HOW TO COMPLETE THIS TASK:
Search the entries for the word "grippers". Copy each line in which it is found.

DATA EXTRACTS:

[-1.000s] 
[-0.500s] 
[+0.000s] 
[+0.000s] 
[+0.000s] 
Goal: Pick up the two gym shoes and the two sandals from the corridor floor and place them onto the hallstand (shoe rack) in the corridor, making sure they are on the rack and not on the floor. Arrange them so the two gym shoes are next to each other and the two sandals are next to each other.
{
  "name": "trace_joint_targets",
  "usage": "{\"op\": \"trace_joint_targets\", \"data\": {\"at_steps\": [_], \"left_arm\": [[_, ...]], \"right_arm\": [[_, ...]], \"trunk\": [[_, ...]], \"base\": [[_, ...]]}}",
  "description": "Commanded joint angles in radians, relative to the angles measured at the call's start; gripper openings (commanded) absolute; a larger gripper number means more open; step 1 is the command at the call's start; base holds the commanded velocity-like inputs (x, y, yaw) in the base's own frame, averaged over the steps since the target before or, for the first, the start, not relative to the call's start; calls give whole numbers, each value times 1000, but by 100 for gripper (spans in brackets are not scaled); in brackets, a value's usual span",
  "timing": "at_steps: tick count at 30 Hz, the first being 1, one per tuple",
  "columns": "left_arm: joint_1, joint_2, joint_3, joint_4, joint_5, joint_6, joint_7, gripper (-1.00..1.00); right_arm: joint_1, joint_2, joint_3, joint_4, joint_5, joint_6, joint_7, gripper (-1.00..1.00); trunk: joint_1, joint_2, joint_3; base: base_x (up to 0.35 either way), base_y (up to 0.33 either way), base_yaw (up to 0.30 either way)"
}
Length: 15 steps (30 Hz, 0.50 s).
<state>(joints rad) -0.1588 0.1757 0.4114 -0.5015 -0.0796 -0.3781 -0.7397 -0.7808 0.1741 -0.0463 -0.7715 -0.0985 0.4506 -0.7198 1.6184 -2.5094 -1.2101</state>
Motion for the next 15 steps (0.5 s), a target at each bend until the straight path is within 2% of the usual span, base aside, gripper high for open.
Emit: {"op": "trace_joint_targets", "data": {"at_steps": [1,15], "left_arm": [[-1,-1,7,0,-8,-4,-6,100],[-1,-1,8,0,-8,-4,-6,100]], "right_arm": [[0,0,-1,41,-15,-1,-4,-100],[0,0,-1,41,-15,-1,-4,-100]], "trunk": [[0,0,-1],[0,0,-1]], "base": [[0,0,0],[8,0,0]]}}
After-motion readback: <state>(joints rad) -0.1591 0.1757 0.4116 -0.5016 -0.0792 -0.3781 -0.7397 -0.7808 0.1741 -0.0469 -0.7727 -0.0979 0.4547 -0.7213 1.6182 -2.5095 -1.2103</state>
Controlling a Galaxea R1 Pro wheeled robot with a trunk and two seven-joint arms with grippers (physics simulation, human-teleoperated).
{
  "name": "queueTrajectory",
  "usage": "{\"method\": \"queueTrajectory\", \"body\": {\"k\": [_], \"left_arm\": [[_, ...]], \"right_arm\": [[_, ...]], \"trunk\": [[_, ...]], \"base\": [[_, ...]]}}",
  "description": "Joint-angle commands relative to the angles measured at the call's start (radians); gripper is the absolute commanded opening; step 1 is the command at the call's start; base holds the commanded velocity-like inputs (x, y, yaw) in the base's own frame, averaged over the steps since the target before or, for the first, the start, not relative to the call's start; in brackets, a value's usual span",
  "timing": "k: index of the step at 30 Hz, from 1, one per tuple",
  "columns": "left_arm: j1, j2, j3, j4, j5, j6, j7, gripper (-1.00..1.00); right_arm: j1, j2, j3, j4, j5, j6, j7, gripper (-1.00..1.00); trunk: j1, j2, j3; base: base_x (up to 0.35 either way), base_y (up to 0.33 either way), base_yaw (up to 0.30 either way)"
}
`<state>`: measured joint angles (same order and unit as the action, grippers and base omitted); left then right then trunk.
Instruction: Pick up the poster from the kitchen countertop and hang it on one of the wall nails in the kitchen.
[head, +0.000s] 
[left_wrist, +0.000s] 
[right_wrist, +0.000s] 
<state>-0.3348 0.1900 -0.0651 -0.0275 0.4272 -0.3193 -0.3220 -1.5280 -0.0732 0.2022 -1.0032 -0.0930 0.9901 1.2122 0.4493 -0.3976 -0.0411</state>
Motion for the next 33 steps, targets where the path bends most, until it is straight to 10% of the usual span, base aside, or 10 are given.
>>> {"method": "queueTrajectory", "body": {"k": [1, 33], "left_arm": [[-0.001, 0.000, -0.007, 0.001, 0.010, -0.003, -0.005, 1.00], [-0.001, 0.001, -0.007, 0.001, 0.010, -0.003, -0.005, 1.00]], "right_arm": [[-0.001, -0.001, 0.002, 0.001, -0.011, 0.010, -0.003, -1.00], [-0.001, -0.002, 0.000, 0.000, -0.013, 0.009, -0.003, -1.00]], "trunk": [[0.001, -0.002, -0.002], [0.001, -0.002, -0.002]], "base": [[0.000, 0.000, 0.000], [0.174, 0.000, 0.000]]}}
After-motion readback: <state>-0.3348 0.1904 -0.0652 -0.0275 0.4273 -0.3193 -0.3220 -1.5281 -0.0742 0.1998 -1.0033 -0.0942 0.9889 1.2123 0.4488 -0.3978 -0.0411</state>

PROBLEM SOLUTION:
Controlling a Galaxea R1 Pro wheeled robot with a trunk and two seven-joint arms with grippers (physics simulation, human-teleoperated).
`<state>`: measured joint angles (same order and unit as the action, grippers and base omitted); left then right then trunk.

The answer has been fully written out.